Connect with us

Health

Digital Imaging and Communications in Medicine Archive Standard

Published

on

What is a Decom Archive Standard?

A Dicom Archive Standard, or Digital Imaging and Communications in Medicine Archive Standard, is a type of medical informational format that some organizations use for the archival storage of DICOM data. This article will explain what DICOM data is, why it needs to be stored, and why it is so important to have a DICOM archive that is standard and can be used by many different individuals, groups, and organizations.

What is DICOM Data?

DICOM data is essential information related to medical procedures. This information is represented as medical images. Different machines create these images of the human body, which are used in medical procedures, medical research, medical device creation, and a whole host of other medical uses of what are essentially different kinds of pictures taken of the human body.

Some common examples of data that would be encompassed by the DICOM standard would be things like X-Rays and MRIs – both images that doctors or technicians take of the human body in order to diagnose and treat current and future patients suffering from a whole host of ailments, from cancer to concussions.

Why does DICOM data need to be archived?

It is absolutely essential for both the continued success and future growth of the medical industry that DICOM data be kept, stored, and distributed inaccessible archives. Collecting and storing this data helps individual patients – for example, if a doctor can see an X-Ray taken of a patient’s bones made by another doctor in a different hospital he saves the time and money of having another one performed, saves valuable medical resources, and time, as well as protects the patient from potentially harmful radiation. Archiving DICOM data is critical for individual patients.

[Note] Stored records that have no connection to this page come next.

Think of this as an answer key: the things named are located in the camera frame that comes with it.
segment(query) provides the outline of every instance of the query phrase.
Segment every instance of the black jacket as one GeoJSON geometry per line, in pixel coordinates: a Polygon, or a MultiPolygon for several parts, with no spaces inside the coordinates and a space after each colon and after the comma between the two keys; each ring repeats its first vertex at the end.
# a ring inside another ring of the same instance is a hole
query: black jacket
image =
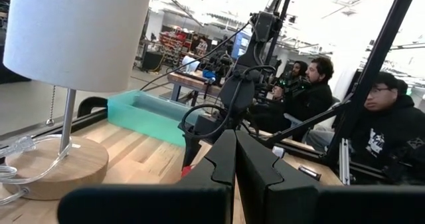
{"type": "Polygon", "coordinates": [[[304,121],[328,110],[332,103],[333,97],[329,85],[318,83],[293,98],[288,97],[285,103],[285,112],[304,121]]]}
{"type": "Polygon", "coordinates": [[[351,134],[353,161],[388,170],[393,181],[410,164],[422,171],[425,164],[425,114],[414,107],[411,97],[402,95],[382,112],[364,110],[351,134]]]}

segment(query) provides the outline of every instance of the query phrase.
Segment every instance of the lamp pull chain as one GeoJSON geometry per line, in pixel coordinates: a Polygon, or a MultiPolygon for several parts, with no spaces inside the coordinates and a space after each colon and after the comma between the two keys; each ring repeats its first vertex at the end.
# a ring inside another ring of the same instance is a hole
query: lamp pull chain
{"type": "Polygon", "coordinates": [[[54,120],[53,120],[53,108],[54,108],[54,95],[56,93],[56,85],[53,86],[53,91],[52,91],[52,101],[50,102],[50,116],[48,118],[48,120],[46,121],[46,126],[51,127],[54,125],[54,120]]]}

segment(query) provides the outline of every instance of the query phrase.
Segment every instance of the man's hand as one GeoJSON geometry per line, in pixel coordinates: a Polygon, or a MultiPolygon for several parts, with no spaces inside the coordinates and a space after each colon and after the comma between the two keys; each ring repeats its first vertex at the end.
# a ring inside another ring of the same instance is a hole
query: man's hand
{"type": "Polygon", "coordinates": [[[273,97],[274,98],[281,98],[283,96],[283,89],[279,86],[273,87],[273,97]]]}

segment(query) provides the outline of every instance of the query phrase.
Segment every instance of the wooden table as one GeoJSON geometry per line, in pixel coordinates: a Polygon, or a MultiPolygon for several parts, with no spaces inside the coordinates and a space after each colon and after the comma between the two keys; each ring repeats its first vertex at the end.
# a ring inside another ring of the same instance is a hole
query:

While individuals greatly benefit from archival DICOM data, the true benefit to society comes from the ability standard DICOM data gives medical researchers to see thousands or even millions of cases of a certain ailment or disease and examine the data at their beck and call.

They can see how certain medical problems react when certain solutions are applied and they can do this en mass, which saves them thousands of man-hours and allows current doctors to build on the successes and failures of the past. DICOM data helps us in the present, and it also helps to build our medical future.

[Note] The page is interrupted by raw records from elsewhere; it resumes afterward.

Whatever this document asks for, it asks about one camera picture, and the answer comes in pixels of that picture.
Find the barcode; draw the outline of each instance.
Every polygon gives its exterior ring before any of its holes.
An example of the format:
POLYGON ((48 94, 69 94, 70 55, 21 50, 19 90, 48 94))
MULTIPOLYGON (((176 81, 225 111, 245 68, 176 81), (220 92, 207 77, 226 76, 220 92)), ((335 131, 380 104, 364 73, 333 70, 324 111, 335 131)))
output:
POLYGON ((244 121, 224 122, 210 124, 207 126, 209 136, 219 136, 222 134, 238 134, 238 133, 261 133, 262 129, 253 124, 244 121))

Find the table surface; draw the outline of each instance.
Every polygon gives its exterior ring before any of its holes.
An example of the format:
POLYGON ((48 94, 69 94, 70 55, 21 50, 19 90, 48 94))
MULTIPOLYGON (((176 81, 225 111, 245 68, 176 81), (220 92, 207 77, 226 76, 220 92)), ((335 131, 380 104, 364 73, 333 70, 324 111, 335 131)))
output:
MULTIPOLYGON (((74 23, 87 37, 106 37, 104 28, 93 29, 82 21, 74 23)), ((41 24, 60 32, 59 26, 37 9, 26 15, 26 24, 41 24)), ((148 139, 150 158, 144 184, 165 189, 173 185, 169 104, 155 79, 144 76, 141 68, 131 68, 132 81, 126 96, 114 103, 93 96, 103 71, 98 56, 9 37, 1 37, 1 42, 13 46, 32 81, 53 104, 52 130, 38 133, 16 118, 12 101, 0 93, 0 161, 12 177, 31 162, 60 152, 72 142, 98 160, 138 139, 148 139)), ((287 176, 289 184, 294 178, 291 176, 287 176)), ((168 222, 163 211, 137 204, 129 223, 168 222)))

Why is a DICOM Archive Standard so Important?

The archival standard for DICOM is incredibly important because it allows doctors, medical professionals, scientists, and researchers to communicate freely with each other using this data while working in different institutions, speaking different languages, and even being on different continents.

When this data is standardized and stored and everyone has the tools to access it, regardless of which hospital they work for or which country they live in, it does a great deal to enable scientific progress and communication. While DICOM archival standards may seem like a mundane, boring subject, they are actually crucial to many situations, like the fight against cancer or AIDS.